Una nuova ricerca scientifica suggerisce che Apple Watch potrebbe avere un ruolo molto più rilevante nell’individuazione della fibrillazione atriale.
In uno studio condotto in condizioni reali, il monitoraggio tramite smartwatch ha permesso di identificare un numero nettamente superiore di casi rispetto ai metodi tradizionali, compresi soggetti che non erano consapevoli di avere un problema cardiaco.
Apple ha introdotto l’app ECG e le notifiche di ritmo cardiaco irregolare con Apple Watch Series 4 nel 2018. Da allora non sono mancati i racconti di persone che attribuiscono all’orologio il merito di aver individuato problemi potenzialmente gravi. Questo nuovo studio fornisce ora dati concreti a supporto di quelle esperienze.
La ricerca è stata condotta dall’Amsterdam UMC e si è svolta nell’arco di sei mesi. Ha coinvolto 437 persone, tutte con più di 65 anni e con un rischio elevato di ictus.
219 partecipanti hanno ricevuto un Apple Watch, indossandolo in media per circa 12 ore al giorno. Gli altri 218 hanno seguito un percorso di assistenza standard.
Al termine dei sei mesi, i risultati sono stati i seguenti:
- Nel gruppo Apple Watch sono state diagnosticate 21 persone
- Il 57% non presentava alcun sintomo.
- Nel gruppo con assistenza standard sono state diagnosticate 5 persone
- Tutte presentavano sintomi.
I dati mostrano come Apple Watch riesca a individuare casi di fibrillazione atriale che altrimenti sarebbero probabilmente passati inosservati. Molti dei soggetti diagnosticati tramite smartwatch non avevano sintomi e non avrebbero cercato controlli medici.
La fibrillazione atriale è spesso intermittente e asintomatica, il che rende inefficaci i controlli di breve durata. In questo contesto, il monitoraggio continuo offerto da Apple Watch diventa un elemento chiave.

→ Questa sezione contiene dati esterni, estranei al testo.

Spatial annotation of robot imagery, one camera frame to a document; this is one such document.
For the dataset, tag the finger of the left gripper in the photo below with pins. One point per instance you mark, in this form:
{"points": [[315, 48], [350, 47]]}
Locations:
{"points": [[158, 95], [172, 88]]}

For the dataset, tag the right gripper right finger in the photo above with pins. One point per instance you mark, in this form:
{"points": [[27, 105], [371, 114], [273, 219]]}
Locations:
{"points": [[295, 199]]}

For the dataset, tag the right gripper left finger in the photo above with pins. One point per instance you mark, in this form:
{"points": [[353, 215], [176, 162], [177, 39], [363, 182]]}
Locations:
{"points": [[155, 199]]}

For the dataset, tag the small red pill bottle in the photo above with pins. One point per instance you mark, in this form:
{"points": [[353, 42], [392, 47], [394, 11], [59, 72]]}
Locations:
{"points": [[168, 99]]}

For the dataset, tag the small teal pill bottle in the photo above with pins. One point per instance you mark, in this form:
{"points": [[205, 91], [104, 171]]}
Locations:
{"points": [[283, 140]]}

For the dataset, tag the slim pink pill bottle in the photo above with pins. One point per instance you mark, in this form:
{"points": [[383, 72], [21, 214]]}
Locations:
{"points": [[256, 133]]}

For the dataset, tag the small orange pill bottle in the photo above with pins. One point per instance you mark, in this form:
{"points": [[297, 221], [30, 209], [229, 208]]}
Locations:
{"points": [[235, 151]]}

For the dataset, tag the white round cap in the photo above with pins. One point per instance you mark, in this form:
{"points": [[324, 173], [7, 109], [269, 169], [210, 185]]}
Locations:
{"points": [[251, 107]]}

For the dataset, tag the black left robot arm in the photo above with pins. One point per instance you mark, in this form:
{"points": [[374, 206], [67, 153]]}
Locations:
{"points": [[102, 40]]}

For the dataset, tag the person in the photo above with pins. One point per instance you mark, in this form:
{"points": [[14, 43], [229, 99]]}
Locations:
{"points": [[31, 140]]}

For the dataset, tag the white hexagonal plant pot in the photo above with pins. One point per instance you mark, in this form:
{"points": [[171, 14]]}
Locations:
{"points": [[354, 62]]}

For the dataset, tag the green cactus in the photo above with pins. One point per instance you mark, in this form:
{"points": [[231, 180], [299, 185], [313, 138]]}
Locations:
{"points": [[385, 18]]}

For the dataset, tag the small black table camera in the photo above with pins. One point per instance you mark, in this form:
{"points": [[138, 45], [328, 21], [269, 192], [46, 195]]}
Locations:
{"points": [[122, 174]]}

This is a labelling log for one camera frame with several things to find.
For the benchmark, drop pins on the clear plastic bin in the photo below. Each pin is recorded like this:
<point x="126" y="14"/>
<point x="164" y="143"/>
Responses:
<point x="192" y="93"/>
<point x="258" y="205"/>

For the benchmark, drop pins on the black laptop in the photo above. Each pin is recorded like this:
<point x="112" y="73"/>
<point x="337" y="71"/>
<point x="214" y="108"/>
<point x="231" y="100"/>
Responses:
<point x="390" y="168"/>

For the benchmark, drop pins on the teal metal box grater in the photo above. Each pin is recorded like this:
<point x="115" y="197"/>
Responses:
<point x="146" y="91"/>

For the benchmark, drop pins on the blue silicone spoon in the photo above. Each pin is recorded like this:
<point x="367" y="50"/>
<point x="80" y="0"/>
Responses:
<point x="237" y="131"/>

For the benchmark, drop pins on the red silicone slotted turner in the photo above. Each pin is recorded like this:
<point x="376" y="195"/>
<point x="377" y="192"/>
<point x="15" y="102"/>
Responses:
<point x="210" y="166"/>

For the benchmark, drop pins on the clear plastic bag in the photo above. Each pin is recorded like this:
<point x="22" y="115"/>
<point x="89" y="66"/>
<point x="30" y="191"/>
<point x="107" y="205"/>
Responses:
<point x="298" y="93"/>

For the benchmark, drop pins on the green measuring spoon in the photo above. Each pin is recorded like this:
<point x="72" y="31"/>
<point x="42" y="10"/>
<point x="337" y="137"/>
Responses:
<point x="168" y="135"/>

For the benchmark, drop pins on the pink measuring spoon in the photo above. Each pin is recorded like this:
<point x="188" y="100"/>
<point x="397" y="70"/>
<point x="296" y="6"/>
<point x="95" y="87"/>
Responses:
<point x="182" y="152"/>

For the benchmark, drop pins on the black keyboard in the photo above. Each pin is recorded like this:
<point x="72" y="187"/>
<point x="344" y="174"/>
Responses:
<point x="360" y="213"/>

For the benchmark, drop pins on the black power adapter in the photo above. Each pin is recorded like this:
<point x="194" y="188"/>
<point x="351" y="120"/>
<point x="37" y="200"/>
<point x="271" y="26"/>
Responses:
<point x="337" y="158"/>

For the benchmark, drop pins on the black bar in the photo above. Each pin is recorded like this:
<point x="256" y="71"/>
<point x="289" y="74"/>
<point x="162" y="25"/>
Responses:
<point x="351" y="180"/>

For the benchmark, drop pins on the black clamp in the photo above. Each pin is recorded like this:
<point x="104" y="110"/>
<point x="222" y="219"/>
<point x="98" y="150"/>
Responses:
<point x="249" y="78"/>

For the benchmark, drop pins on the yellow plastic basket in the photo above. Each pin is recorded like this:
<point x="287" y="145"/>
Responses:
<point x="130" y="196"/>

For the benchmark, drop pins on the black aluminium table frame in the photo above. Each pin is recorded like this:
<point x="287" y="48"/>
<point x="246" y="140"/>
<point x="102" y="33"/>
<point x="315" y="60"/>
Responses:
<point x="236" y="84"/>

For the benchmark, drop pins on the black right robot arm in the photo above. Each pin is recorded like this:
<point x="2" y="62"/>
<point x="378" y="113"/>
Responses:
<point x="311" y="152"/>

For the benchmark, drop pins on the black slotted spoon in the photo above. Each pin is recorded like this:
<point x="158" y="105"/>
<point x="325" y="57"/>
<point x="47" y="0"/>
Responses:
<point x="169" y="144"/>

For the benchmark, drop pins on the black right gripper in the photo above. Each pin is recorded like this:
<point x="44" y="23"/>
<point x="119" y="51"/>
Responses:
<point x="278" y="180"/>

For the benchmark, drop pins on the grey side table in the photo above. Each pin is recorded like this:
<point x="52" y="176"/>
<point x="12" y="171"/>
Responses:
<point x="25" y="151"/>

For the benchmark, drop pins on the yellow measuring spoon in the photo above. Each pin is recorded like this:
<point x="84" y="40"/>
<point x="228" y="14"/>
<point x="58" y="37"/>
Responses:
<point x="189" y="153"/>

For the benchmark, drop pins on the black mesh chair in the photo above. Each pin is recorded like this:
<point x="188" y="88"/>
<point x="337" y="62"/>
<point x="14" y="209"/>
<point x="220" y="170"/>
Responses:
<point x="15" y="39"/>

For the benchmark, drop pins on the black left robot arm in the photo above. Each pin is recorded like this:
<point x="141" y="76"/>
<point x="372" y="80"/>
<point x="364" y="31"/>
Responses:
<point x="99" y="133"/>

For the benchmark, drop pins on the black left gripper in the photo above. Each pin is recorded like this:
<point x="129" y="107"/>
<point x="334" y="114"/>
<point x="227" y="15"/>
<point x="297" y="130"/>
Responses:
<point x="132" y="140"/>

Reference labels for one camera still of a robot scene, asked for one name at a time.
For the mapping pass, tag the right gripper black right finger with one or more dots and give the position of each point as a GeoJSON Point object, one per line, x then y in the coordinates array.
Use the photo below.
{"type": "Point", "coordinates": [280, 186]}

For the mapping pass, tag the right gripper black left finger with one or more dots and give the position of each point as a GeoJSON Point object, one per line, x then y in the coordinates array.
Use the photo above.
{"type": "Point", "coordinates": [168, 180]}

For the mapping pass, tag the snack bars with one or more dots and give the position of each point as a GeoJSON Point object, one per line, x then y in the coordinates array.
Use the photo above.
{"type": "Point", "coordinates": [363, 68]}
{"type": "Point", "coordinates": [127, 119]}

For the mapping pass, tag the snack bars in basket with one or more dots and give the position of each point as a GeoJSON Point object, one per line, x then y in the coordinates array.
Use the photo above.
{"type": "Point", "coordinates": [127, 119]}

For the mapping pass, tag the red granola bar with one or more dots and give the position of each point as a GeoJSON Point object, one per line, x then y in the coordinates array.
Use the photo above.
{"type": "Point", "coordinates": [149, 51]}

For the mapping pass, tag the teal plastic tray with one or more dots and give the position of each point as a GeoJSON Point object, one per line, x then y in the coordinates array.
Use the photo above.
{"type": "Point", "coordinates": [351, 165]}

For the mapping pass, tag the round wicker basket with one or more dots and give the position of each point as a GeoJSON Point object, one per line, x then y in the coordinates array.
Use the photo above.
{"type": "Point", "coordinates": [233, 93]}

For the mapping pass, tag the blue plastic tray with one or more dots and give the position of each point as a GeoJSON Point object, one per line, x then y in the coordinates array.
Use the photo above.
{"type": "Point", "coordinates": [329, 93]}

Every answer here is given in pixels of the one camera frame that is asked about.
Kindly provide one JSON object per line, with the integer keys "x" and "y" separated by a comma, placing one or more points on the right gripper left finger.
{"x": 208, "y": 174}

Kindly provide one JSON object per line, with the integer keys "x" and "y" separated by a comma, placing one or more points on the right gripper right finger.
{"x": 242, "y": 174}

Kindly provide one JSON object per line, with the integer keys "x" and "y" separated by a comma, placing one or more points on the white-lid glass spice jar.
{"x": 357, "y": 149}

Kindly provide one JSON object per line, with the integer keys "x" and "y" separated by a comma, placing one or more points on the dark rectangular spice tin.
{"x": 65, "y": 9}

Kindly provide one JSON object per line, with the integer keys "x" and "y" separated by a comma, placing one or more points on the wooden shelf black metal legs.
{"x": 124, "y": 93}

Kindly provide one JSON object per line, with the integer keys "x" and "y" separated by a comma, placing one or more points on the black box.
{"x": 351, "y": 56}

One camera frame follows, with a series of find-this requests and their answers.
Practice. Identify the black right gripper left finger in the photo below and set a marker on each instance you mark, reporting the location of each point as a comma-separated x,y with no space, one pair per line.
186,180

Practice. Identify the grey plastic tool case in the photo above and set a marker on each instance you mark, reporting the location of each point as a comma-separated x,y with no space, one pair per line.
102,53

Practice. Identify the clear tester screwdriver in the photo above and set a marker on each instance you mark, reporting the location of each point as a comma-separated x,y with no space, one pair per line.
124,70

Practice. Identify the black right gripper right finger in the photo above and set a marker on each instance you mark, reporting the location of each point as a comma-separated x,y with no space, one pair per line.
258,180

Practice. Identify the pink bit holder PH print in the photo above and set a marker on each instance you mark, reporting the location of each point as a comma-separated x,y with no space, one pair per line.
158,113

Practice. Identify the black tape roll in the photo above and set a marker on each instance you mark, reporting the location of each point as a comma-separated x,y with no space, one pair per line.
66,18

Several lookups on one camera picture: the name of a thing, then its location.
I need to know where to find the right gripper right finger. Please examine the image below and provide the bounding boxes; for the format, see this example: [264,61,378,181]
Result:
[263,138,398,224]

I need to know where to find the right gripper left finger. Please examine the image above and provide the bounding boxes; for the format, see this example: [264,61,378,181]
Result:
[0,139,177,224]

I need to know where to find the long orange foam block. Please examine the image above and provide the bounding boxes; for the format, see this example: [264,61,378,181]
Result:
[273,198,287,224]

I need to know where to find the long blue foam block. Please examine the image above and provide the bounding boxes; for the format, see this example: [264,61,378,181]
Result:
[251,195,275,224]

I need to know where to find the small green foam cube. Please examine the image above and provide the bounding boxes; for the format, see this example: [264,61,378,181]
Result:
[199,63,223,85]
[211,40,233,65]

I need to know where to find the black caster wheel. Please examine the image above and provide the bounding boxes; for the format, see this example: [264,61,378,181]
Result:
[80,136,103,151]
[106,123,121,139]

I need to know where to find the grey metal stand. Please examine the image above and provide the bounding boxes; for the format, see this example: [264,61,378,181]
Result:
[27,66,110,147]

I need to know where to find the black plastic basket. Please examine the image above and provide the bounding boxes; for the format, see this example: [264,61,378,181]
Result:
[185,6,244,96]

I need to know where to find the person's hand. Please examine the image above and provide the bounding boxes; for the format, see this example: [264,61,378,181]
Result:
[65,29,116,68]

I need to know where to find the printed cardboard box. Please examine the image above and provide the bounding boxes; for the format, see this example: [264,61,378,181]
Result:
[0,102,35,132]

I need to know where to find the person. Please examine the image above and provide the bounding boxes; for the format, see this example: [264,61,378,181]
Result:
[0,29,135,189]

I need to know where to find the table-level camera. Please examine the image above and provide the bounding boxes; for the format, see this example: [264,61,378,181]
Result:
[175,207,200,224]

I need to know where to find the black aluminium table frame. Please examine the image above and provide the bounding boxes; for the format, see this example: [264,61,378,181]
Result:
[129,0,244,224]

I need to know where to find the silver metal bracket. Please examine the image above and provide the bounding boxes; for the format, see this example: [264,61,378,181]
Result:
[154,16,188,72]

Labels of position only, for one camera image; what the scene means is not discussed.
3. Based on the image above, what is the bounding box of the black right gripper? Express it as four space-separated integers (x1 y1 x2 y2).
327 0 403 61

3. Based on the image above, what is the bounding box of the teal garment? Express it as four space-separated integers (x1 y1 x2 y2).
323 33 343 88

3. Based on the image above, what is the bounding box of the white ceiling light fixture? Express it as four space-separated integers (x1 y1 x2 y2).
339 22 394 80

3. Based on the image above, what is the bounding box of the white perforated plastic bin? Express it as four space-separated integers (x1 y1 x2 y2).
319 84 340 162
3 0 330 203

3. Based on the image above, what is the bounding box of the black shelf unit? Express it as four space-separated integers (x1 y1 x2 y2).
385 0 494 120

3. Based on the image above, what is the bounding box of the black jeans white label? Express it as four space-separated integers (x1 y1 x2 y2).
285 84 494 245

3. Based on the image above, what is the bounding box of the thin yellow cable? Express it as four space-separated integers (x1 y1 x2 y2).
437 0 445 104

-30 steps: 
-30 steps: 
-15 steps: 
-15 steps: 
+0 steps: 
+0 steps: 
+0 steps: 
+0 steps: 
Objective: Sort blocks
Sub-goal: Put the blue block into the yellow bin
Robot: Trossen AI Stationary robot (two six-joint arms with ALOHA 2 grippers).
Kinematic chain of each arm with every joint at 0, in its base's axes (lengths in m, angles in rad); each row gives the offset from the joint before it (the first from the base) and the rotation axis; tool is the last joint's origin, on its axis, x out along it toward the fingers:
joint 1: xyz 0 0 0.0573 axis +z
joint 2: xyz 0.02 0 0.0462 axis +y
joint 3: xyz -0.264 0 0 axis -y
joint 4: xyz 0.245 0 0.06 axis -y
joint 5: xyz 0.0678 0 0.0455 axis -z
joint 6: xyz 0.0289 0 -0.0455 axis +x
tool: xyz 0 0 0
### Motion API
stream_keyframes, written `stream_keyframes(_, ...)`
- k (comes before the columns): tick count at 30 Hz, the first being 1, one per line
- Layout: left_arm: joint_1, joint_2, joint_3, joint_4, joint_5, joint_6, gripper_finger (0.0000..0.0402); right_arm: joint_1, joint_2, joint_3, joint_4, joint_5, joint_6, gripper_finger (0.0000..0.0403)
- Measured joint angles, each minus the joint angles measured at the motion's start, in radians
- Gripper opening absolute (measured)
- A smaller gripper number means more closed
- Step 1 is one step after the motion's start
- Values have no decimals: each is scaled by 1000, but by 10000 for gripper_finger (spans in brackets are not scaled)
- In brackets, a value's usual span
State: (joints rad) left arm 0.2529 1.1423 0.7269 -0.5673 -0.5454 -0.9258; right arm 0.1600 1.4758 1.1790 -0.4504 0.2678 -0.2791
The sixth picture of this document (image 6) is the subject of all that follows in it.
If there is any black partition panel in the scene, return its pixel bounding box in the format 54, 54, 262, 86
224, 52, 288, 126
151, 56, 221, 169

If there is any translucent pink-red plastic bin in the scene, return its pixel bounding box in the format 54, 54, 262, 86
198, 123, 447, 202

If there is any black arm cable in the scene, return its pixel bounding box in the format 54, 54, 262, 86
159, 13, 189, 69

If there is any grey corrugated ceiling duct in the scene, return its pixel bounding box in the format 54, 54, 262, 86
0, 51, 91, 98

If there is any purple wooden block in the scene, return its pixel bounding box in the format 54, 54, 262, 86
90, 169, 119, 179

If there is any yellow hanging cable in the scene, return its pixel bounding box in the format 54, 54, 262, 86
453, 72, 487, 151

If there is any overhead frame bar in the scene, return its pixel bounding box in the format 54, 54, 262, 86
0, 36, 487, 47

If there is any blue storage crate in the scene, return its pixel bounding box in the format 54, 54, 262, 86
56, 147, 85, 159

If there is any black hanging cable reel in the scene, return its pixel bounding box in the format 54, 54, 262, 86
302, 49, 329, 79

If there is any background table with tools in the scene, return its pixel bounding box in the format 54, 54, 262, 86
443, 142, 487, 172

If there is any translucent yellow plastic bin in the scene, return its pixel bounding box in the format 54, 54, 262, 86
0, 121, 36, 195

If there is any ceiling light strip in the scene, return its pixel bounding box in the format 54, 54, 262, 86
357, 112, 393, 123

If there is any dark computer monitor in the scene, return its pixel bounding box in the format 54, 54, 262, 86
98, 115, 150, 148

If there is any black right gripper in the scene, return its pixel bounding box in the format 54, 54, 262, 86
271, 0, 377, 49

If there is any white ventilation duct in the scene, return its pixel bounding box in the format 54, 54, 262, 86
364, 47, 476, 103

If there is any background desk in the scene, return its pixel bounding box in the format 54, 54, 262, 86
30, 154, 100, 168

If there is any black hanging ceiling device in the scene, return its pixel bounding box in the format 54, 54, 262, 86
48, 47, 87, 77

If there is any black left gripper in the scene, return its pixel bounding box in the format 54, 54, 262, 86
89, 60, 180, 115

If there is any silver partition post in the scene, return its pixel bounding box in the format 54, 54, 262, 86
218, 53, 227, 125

Michiel Winter, cardiologo dell’Amsterdam UMC, ha spiegato così l’importanza dei risultati:
“L’uso di smartwatch con funzioni PPG ed ECG aiuta i medici a diagnosticare persone che non sono consapevoli della loro aritmia, accelerando il processo diagnostico. I nostri risultati suggeriscono una possibile riduzione del rischio di ictus, con benefici sia per i pazienti sia per il sistema sanitario grazie alla riduzione dei costi. Questa riduzione compenserebbe il costo iniziale del dispositivo.”